The next morning, Hank and Sandy are on the road again, riding through the pleasant fresh air. Hank is in a particularly good mood and allows Sandy to finish telling the story of the seven knights they met the day before. Having left the magical fountain with the 30-year-old damsel, Marhaus spent the night at the Duke of the South Marches’s home. Marhaus, accepting the duke’s challenge of combat, defeated him and his six sons. When they yielded, he commanded them to throw themselves on King Arthur’s mercy at Camelot and promise to respect the king’s knights. Hank and Sandy met the duke and his sons on their trip to the castle.
Hank attributes his good mood to allowing Sandy to tell her circuitous, medieval tale, again pointing to the way he holds himself above the culture he's found himself in. The story, which comes almost directly from Arthurian legend, carries themes of rivalry but also honor and hospitality. Victorious knights care for rather than destroy the losers. At this point, it’s an open question whether Hank understands the importance of this moral.

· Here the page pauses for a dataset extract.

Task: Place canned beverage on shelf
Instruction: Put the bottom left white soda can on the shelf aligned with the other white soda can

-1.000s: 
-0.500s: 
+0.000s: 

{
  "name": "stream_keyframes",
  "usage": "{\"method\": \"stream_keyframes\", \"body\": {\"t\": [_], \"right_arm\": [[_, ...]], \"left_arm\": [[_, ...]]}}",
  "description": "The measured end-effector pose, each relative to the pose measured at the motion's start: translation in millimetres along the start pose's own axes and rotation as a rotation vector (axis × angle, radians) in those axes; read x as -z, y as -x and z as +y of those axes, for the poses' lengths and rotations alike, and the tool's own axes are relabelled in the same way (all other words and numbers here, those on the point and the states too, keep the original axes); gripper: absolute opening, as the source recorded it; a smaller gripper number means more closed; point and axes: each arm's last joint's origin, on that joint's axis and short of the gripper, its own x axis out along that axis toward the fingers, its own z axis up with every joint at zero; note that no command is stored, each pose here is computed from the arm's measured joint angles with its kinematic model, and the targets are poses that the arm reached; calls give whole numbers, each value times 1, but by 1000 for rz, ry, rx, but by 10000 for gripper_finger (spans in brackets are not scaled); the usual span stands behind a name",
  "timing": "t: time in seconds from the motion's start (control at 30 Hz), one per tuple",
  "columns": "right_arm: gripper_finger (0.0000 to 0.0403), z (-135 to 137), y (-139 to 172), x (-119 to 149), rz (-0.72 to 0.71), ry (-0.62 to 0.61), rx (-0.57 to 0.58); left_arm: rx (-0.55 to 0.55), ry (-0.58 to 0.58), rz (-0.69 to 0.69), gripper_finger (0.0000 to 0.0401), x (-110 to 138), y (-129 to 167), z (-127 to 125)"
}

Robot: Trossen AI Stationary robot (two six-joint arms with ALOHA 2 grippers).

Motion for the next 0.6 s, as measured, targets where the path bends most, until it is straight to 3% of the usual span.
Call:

After Sandy finishes her story, Hank declares he understands a little bit more about knight-errantry as a trade. A knight who can get valuable enough prisoners can make quite a bit of money off their ransoms. But as soon as a stronger man comes along, the knight is just as likely to find himself victim as victor. To his mind, it’s even worse than cornering the market on pork just before a crash, because when the knight-errantry market has a reversal, there’s no leftover pork to eat. Sandy can’t quite understand this metaphor, although Hank respects her for trying despite a total lack of business education.
Typically, Hank takes Sandy’s medieval story, filters it through his 19th-century, capitalistic sensibilities, and derives his own morals from it. First, Hank realizes that a knight-errant can make a lot of money, even though the medieval knights joust and quest for glory and honor, with ransoms being a secondary consideration. Second, and more importantly, the main lesson Hank derives from the tale is “might makes right”—whoever is strongest or most superior (as Hank believes himself to be) will prevail.